About this task
From the entries below, write out exactly the lines between the line holding "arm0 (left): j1" and the line holding "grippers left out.", inclusive, excluding any pictures.

Data for this task
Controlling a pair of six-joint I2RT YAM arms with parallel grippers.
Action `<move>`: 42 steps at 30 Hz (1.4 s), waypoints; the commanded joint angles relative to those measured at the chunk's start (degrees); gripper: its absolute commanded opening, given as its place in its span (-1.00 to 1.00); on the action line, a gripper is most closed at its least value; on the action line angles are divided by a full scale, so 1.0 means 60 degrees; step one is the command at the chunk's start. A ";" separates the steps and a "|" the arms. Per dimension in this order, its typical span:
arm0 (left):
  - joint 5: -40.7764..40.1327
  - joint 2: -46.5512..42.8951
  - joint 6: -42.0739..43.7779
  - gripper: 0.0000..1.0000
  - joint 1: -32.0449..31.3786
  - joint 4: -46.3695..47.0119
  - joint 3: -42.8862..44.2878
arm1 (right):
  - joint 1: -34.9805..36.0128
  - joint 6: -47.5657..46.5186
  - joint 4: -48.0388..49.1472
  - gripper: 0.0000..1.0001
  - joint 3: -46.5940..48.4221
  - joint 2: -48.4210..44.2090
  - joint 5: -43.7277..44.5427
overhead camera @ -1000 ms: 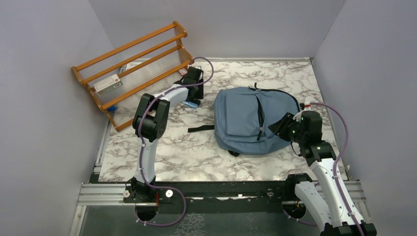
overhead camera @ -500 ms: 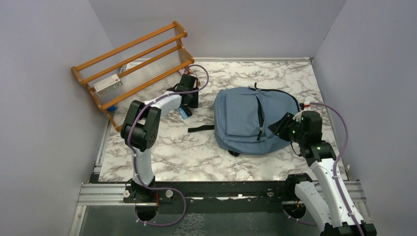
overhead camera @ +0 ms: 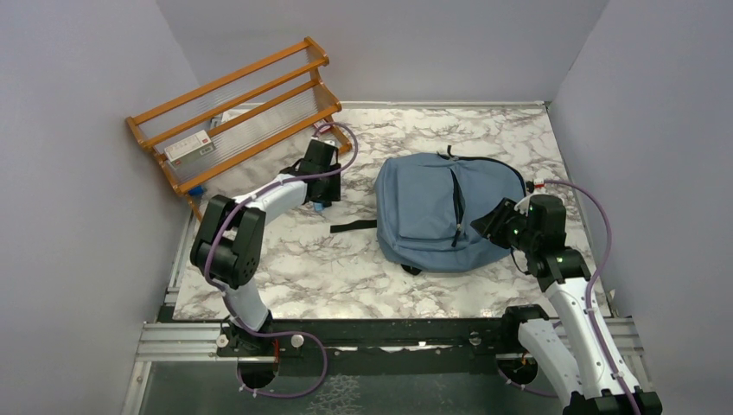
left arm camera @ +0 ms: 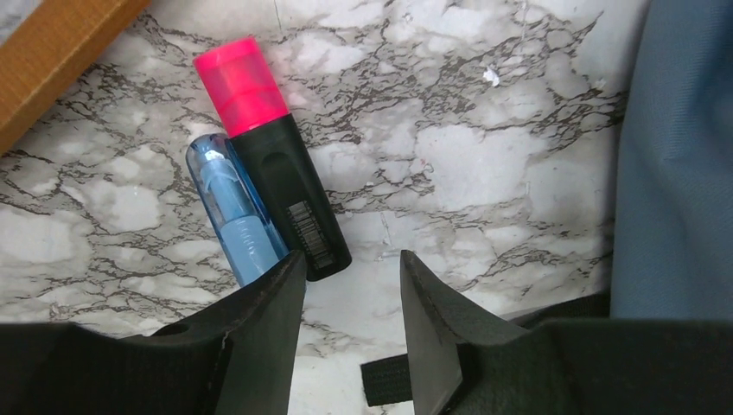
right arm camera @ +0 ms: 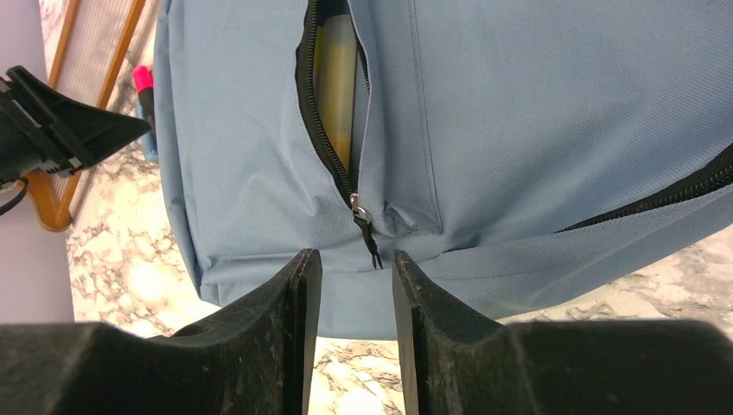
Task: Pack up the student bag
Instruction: Adjust the stationery at the center of the board, then pick up the stationery from the center of the board.
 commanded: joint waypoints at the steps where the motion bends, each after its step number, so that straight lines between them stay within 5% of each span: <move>1: 0.0157 -0.0558 -0.0082 -0.08 0.0045 0.0253 0.0394 | 0.0002 -0.0146 0.0086 -0.18 -0.0048 0.0033 -0.0160; 16: -0.1721 0.0096 -0.0990 0.00 0.0059 0.0142 0.1008 | 0.0002 -0.0139 0.0071 -0.18 -0.0043 0.0054 -0.0147; 42: -0.1795 0.1507 -0.0831 0.00 0.0067 0.0186 0.1209 | 0.0002 -0.0153 0.0099 -0.18 -0.0034 0.0153 -0.0129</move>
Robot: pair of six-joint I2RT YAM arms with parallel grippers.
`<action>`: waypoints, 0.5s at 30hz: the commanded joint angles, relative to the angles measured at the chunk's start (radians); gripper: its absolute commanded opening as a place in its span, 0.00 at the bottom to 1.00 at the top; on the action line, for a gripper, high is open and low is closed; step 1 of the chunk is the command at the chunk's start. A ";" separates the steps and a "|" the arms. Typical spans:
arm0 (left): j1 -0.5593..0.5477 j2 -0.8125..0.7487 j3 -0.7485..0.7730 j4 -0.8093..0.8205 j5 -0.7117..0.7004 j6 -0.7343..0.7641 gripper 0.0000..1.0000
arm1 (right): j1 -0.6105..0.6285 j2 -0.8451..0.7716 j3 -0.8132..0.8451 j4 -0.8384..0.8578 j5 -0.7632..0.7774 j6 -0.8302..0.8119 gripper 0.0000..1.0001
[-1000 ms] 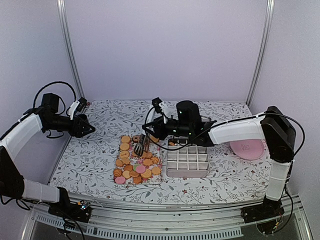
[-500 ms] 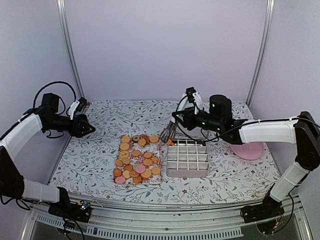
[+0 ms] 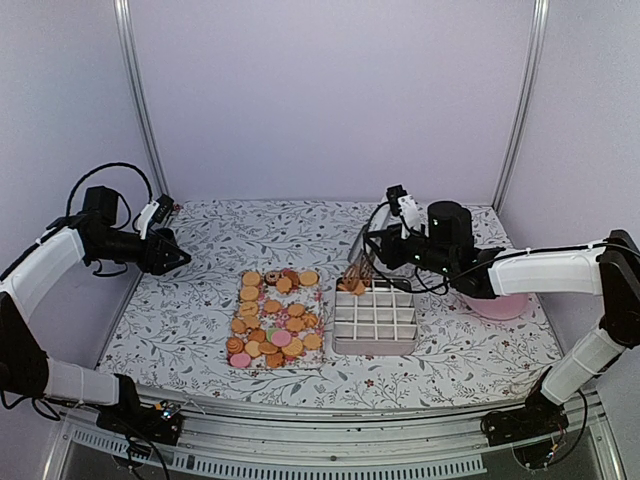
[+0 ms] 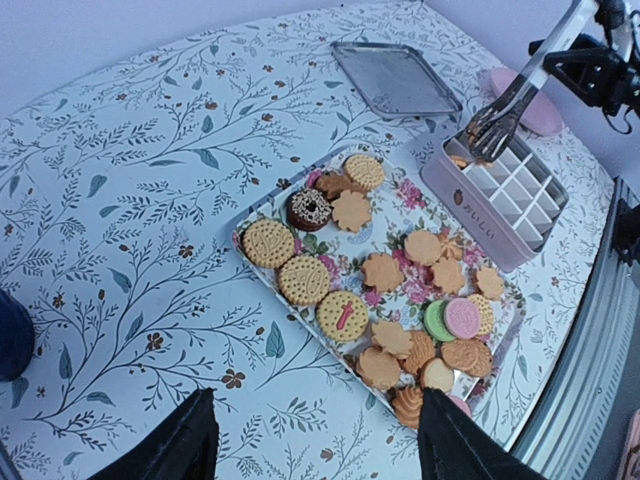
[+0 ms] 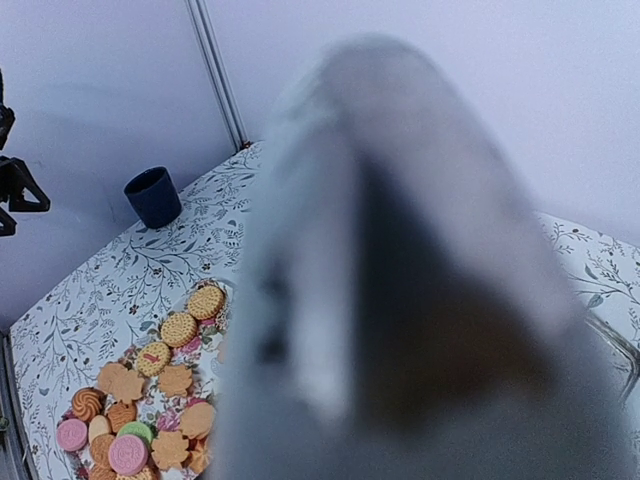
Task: Pack the cookies
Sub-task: Place the fake cookies in the empty pocket of the box.
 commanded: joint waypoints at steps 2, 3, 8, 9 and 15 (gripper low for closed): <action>0.008 0.007 0.009 0.020 0.019 0.002 0.69 | -0.009 -0.032 0.002 0.040 0.059 -0.007 0.00; 0.007 0.007 0.008 0.020 0.018 0.003 0.69 | -0.010 -0.033 0.004 0.041 0.066 -0.009 0.00; 0.008 0.002 0.004 0.021 0.010 0.002 0.69 | -0.011 -0.022 0.015 0.048 0.074 -0.012 0.00; 0.008 -0.001 0.000 0.021 0.011 0.003 0.69 | -0.011 -0.020 0.015 0.049 0.080 -0.010 0.00; 0.008 0.002 0.002 0.021 0.016 0.000 0.69 | -0.011 -0.020 0.009 0.048 0.106 -0.010 0.08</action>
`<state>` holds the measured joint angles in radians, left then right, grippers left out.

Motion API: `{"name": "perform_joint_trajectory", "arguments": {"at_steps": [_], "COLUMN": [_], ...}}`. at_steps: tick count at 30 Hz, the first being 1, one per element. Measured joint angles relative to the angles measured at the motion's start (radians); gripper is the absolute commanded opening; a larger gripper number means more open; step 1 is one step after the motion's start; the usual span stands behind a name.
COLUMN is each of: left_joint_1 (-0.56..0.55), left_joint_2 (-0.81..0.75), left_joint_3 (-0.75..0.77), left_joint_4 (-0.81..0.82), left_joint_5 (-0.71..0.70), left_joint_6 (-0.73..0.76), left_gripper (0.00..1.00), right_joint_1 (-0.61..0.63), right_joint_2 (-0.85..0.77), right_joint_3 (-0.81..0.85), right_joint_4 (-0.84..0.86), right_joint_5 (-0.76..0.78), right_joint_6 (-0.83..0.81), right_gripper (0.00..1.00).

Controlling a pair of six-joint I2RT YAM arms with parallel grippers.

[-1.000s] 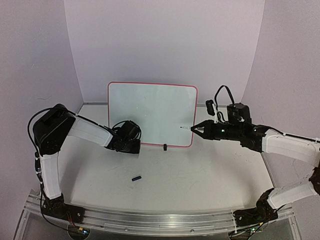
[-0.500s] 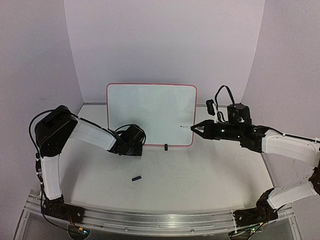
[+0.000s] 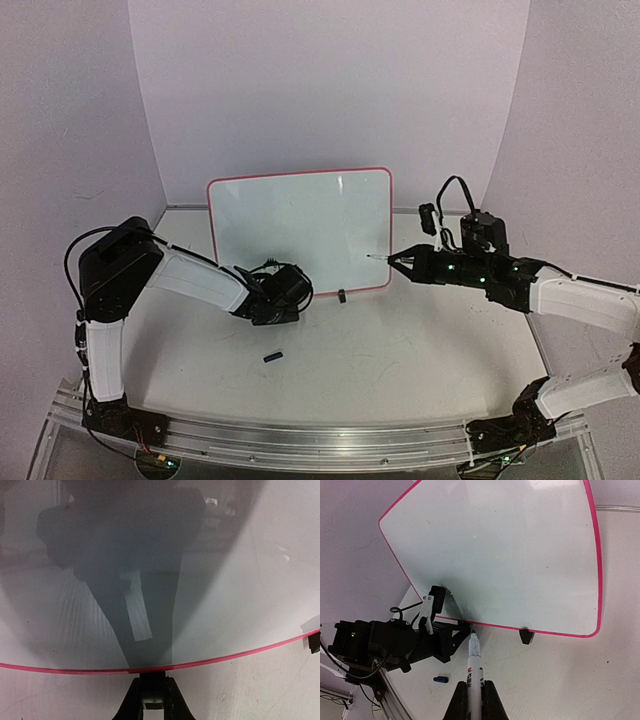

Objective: Write a sentence on the whiteboard
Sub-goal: Move the whiteboard stand to the center of the board, then hold the whiteboard at the center of the board.

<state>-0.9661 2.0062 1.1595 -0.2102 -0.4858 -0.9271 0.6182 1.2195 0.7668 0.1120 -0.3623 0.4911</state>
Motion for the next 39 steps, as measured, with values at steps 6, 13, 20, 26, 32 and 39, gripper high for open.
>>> {"name": "perform_joint_trajectory", "arguments": {"at_steps": [6, 13, 20, 26, 32, 39], "left_joint_1": [-0.015, -0.053, -0.052, -0.052, -0.002, 0.188], "left_joint_2": [-0.006, -0.094, -0.249, -0.34, -0.496, -0.648], "left_joint_3": [-0.008, -0.099, -0.16, -0.113, -0.099, 0.038], "left_joint_4": [0.028, 0.08, 0.021, -0.182, -0.34, -0.491], "left_joint_5": [0.029, 0.12, 0.195, 0.272, 0.38, 0.491], "left_joint_6": [-0.004, 0.015, 0.062, 0.144, 0.304, 0.529], "left_gripper": [0.52, 0.8, 0.85, 0.86, 0.86, 0.87], "right_joint_1": [0.0, 0.0, 0.0, 0.0, 0.004, 0.045], "right_joint_2": [-0.006, -0.03, -0.06, -0.07, -0.007, 0.097], "right_joint_3": [-0.002, -0.01, -0.01, -0.004, 0.075, 0.164], "right_joint_4": [0.0, 0.0, 0.001, 0.003, 0.029, 0.063], "right_joint_5": [0.005, 0.005, -0.001, -0.001, -0.017, -0.025], "right_joint_6": [0.0, -0.004, -0.016, -0.018, -0.014, -0.006], "right_gripper": [0.0, 0.0, 0.0, 0.0, 0.0, 0.0]}}
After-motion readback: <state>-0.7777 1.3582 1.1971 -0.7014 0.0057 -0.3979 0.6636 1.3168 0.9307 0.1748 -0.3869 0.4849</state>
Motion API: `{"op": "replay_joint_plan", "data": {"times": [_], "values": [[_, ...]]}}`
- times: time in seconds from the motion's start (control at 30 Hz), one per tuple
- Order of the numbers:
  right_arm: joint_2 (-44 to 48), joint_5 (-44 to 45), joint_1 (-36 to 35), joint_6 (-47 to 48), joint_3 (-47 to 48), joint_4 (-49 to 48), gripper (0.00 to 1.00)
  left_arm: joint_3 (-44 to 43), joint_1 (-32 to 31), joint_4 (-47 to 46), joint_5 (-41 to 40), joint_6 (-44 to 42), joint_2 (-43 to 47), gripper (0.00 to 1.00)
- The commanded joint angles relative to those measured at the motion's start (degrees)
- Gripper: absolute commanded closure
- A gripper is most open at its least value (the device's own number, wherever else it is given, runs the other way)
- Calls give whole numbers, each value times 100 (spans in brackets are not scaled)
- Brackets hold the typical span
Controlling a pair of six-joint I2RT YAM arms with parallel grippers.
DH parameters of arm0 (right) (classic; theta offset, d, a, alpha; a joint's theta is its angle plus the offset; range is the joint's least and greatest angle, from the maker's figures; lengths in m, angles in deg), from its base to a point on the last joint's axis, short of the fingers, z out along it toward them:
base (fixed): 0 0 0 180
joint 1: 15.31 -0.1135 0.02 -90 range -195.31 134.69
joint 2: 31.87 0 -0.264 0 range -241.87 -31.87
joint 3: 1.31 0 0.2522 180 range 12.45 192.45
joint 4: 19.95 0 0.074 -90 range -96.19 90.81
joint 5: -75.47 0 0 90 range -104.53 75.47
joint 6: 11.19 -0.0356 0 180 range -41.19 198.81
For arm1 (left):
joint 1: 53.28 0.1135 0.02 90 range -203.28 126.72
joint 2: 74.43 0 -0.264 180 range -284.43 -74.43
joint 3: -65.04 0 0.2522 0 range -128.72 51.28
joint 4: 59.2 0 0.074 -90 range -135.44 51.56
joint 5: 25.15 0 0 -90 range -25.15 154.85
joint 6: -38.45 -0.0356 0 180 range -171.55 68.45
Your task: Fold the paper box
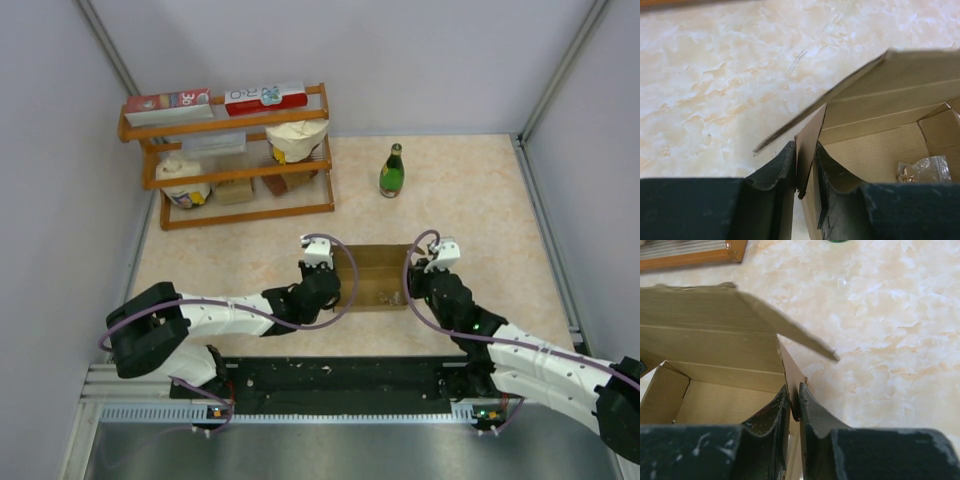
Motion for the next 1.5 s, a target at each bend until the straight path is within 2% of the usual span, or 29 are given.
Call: {"op": "replay_joint_plan", "data": {"times": [0.0, 0.17, 0.3, 0.47, 0.57, 0.77, 1.03, 1.23, 1.33, 1.47], "values": [[177, 60, -115, -79, -26, 92, 85, 77, -59, -246, -161, 31, 68, 76], [704, 69, -115, 334, 202, 635, 71, 86, -59, -378, -74, -206, 112, 78], [1108, -159, -115, 817, 422, 1110, 52, 94, -59, -431, -21, -487, 200, 80], [1346, -432, -98, 1204, 703, 1629, 43, 103, -59, -457, 41, -883, 322, 81], [1329, -468, -71, 1363, 905, 1797, 41, 121, -41, -457, 111, -1094, 393, 82], [618, -1117, 349, 1583, 1538, 2122, 40, 437, 266, -764, 620, -1401, 683, 82], [-33, -2637, 1317, 1731, 2136, 2245, 41, 946, 1126, -1546, 2166, -2245, 1061, 85], [-542, -3981, 2019, 1899, 2549, 2272, 43, 903, 1593, -1670, 3282, -2685, 1070, 87], [-780, -4351, 2170, 1934, 2734, 2333, 45, 850, 1743, -1644, 3582, -2773, 1052, 87], [-956, -4431, 2205, 1996, 2866, 2430, 50, 824, 1857, -1618, 3820, -2817, 1044, 87]]}}
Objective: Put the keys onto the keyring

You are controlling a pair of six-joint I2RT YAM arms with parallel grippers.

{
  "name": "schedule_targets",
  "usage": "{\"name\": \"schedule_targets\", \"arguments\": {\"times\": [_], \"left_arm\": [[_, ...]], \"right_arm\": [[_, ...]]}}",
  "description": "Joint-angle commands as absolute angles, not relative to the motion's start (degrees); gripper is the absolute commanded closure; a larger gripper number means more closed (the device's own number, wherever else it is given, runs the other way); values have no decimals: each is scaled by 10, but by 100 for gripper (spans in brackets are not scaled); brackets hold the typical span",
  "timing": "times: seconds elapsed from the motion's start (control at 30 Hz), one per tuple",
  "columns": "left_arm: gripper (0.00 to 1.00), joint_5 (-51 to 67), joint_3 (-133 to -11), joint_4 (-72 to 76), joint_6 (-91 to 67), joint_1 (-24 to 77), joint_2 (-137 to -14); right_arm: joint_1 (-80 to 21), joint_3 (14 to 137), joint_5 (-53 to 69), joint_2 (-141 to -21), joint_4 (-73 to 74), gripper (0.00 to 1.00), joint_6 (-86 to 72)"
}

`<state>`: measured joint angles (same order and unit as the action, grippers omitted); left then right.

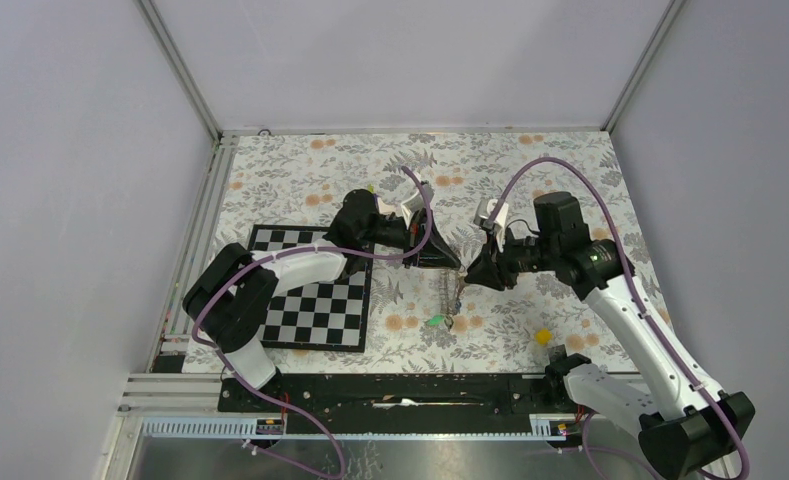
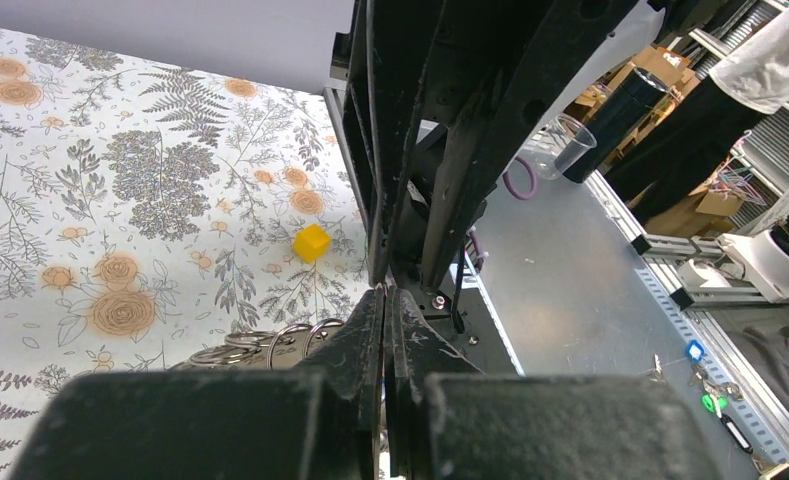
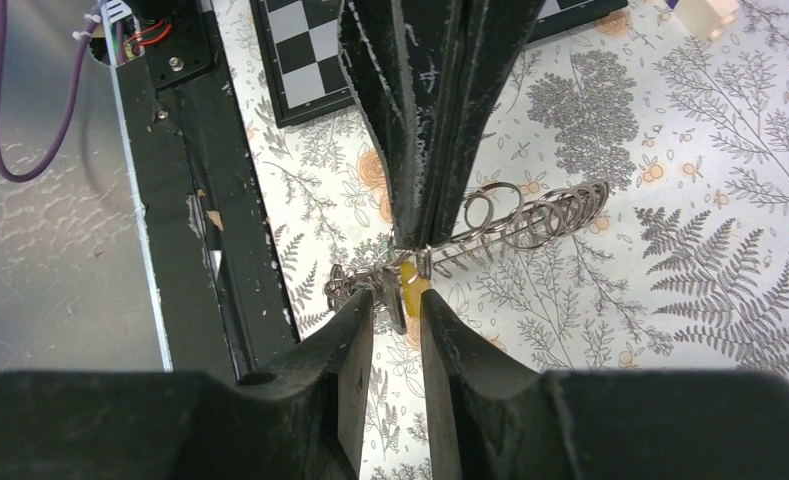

Your response
arm0 (left): j1 -0.5593..0.5477 j2 -0.8125..0.7487 j3 -0.7485..0.7730 j4 -0.8093..0.8205 j5 -0.7117..0.7004 j6 -0.7343..0.7641 gripper 0.0000..1.0000
arm1 (right): j1 -0.6105..0.6285 j2 -0.8451..0.7716 j3 -0.8132..0.8451 j4 -0.8384..0.8578 j5 -0.7632..0.7774 j6 -0.8302..0.8119 gripper 0.0000..1.0001
[-1000 ms] 
[-500 ms] 
[+0 ms] 
[+0 ms] 
[+0 ms] 
Task: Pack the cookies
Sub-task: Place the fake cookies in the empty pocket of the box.
 commanded: joint waypoints at steps 2, 3, 8, 9 and 15 (gripper low for closed): <action>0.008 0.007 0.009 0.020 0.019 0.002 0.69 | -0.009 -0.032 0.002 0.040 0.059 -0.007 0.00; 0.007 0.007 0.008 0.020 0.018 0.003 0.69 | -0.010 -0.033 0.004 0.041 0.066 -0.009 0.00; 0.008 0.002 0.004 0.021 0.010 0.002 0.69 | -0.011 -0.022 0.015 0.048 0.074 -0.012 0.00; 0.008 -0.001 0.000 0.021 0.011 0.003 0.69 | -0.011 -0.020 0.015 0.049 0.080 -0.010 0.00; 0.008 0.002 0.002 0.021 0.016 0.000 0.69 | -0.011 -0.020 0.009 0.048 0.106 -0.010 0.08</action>
`<state>` holds the measured joint angles in radians, left then right, grippers left out.

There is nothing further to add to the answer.